Sunday, August 5, 2012
Goodbye Fiji (August 6, 2012)
So many islands, so little time! We're sad to leave all of our wonderful friends from New Zealand, Laos and Japan but wish them all a wonderful time in Fiji! We're off to Vanuatu today. Vanuatu or Bust!
Wednesday, August 1, 2012
Levuka, Ovalau Island, Fiji (July 2012)
After our tour of Suva, we took the Patterson Brothers
bus/ferry to Levuka on Ovalau Island. The
town of Levuka was Fiji’s capital until the shift to Suva in 1882. Founded as a whaling settlement in 1830,
Levuka became the main center for European traders in Fiji, and a British
consul was appointed in 1857. The cotton
boom of the 1860’s brought new settlers, and Levuka quickly grew into a
boisterous town. Escaped convicts and
debtors fleeing creditors in Australia swelled the throng, until it was said
that a ship could find the reef passage into Levuka by following the empty gin
bottles floating out on the tide. The
honest traders felt the need for a stable government, so in 1871 Levuka became
the capital of Cakobau’s Kingdom of Fiji.

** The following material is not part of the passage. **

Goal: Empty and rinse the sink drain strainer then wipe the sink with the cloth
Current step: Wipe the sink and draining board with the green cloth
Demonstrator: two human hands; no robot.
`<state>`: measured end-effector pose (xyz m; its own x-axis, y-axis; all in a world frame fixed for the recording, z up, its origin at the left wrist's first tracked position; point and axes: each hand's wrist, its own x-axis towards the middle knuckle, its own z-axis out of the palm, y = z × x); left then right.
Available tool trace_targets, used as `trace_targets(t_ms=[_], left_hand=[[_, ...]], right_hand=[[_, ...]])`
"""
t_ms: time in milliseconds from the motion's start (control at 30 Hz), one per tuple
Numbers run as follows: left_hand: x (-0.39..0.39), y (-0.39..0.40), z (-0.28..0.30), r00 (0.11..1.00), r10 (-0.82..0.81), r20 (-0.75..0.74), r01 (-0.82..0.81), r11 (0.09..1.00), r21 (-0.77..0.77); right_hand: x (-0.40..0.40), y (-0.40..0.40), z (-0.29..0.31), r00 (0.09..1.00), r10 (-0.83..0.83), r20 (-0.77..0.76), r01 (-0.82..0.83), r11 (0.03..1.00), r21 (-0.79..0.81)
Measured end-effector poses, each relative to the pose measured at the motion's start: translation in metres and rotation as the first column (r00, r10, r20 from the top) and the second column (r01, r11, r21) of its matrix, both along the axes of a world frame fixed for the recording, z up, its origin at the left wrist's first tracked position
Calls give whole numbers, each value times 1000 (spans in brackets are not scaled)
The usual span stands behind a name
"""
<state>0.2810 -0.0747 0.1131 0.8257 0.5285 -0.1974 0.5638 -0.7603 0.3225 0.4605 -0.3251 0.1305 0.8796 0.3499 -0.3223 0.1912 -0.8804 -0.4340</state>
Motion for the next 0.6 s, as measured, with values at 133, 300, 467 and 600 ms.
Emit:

Eventually, in 1874, the Deed of Cession, handing over Fiji to Britain,
was signed here. Today, Levuka is host
to the Pafco cannery, a number of small stores and a couple of
restaurants. It is an extremely friendly
place where we were welcomed warmly by the mixture of indigenous Fijians,
Indo-Fijians, Chinese Fijians, part European Fijians along with a few expats
who inhabit this sleepy town.
We stayed at the Royal Hotel, Fiji’s oldest hotel, dating
back to the 1860s and it’s got character to back it up. Definitely worth the stay in this charming
hotel with wood floors covered with oriental rugs, rattan sofas, potted plants,
historic photos, and even a billiard table.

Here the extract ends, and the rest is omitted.